Risk, causes, and prevention of ischaemic stroke in elderly patients with symptomatic internal-carotid-artery stenosis.

Author information

1
Department of Neurology, Tenon Hospital, Paris, France.

Abstract

BACKGROUND:

Carotid endarterectomy benefits patients with symptomatic stenosis of 70-99% in the internal carotid artery, with smaller benefit for 50-69% stenosis.

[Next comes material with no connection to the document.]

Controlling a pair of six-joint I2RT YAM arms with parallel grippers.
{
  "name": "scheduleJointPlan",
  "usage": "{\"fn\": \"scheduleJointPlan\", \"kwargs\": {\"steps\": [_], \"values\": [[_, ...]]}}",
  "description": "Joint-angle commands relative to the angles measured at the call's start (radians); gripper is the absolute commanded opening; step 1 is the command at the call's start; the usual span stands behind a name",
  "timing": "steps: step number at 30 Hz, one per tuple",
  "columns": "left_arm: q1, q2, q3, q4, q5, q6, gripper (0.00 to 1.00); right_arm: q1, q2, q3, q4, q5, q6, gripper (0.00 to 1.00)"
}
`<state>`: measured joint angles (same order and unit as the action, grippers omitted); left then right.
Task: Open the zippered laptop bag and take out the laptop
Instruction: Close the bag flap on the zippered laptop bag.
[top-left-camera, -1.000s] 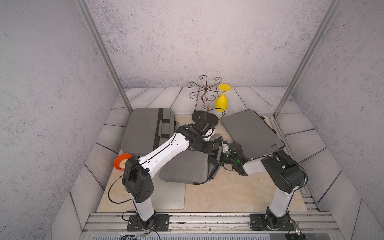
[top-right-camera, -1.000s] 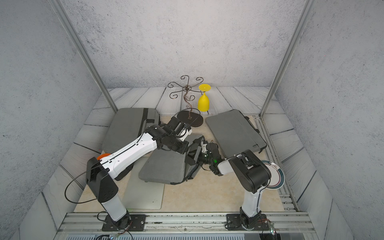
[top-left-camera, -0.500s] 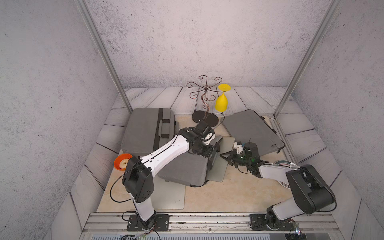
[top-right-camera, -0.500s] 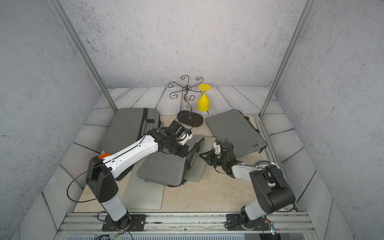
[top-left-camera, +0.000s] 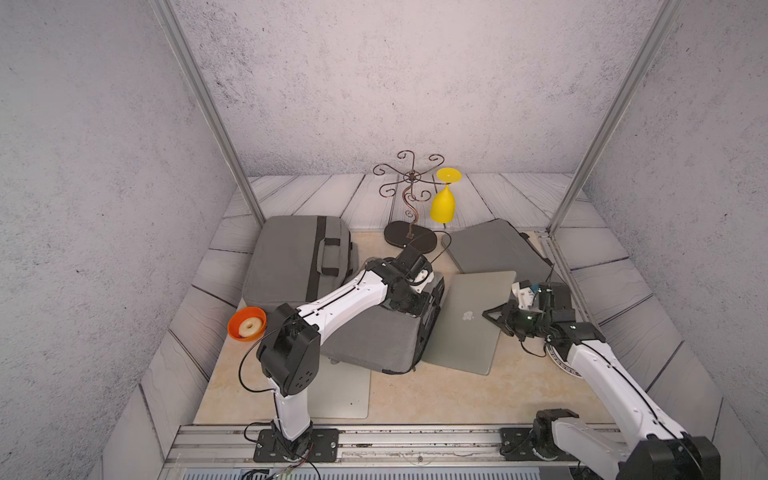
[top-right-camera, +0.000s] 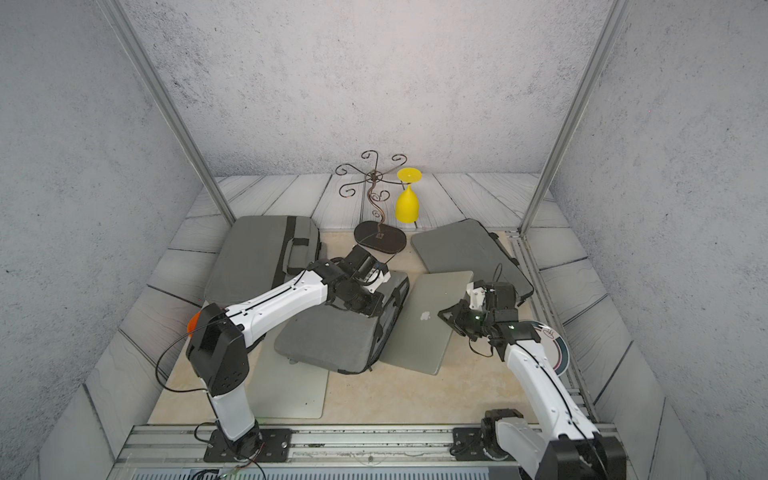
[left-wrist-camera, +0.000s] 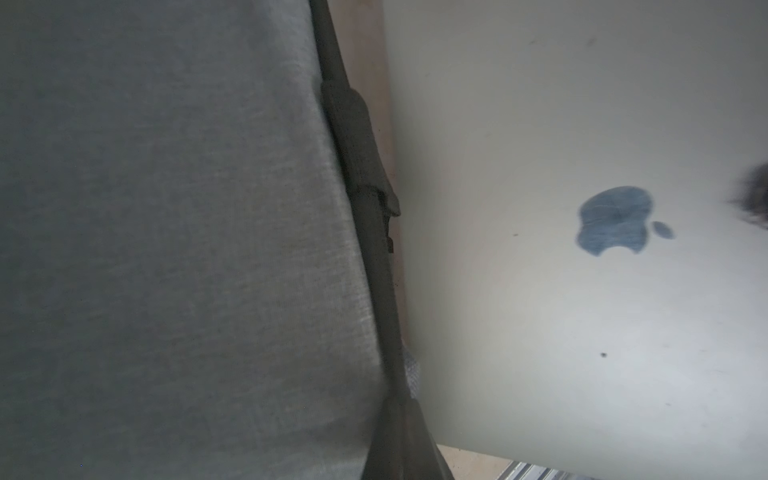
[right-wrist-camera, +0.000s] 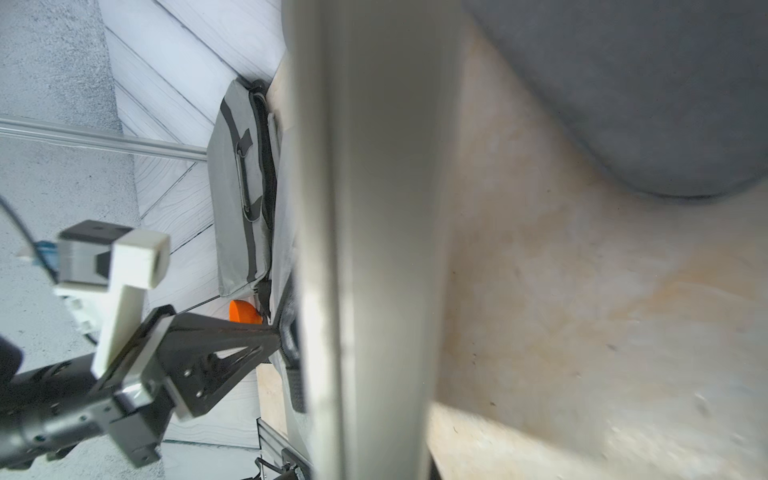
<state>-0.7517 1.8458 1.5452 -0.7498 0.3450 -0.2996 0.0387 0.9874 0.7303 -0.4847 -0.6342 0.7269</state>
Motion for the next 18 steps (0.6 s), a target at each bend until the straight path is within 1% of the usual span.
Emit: {"fn": "scheduleJointPlan", "kwargs": {"steps": [1,4,7,11,15,18], "values": [[0.011,0.022,-0.01,0.037,0.035,-0.016,0.03,-0.06,-0.079,0.088,-0.181,-0.081,-0.13,0.02],[0.012,0.041,-0.007,0.041,0.066,-0.02,0.11,-0.094,-0.102,0.117,-0.23,-0.098,-0.148,0.02],[0.012,0.039,-0.008,0.036,0.09,-0.021,0.24,-0.106,-0.111,0.136,-0.238,-0.119,-0.143,0.02],[0.015,0.005,-0.007,-0.003,0.075,0.009,0.39,-0.109,-0.114,0.138,-0.202,-0.161,-0.118,0.02],[0.047,-0.041,-0.019,-0.064,0.061,0.038,0.44,-0.108,-0.121,0.1,-0.125,-0.229,-0.079,0.02],[0.097,-0.099,-0.059,-0.111,0.028,0.063,0.46,-0.107,-0.126,0.076,-0.091,-0.276,-0.076,0.02]]}}
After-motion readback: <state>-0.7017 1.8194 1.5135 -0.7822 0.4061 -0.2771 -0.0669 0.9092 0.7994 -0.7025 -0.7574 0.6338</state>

The benefit of carotid endarterectomy in patients of 75 years and older remains unclear.

METHODS:

Patients aged 75 years or older from the North American Symptomatic Carotid Endarterectomy Trial were compared with those aged 65-74 years and less than 65 years for baseline characteristics and risk of ipsilateral ischaemic stroke at 2 years by degree of stenosis and treatment group.

FINDINGS:

Among patients with 70-99% stenosis, the absolute risk reduction of ipsilateral ischaemic stroke with carotid endarterectomy was 28.9% (95% CI 12.9-44.9) for patients aged 75 years or older (n=71), 15.1% (7.2-23.0) for those aged 65-74 years (n=285), and 9.7% (1.5-17.9) for the youngest group (n=303). Among patients with 50-69% stenosis, the absolute risk reduction was significant only in those of 75 years and older (n=145; 17.3% [6.6-28.0]). The perioperative risk of stroke and death at any degree of stenosis was 5.2% for the oldest group, 5.5% for 65-74 years, and 7.9% for less than 65 years. The number of patients aged 75 years or older needed to treat to prevent one ipsilateral stroke within 2 years was three with 70-99% stenosis and six with 50-69% stenosis.

INTERPRETATION:

In the prevention of ipsilateral ischaemic stroke, elderly patients with 50-99% symptomatic carotid stenosis benefited more from carotid endarterectomy than younger patients did. To achieve this treatment benefit, surgeons must be skilled and patients with other life-threatening illnesses must be excluded.

PMID:
11323042
DOI:
10.1016/S0140-6736(00)04332-4
[Indexed for MEDLINE]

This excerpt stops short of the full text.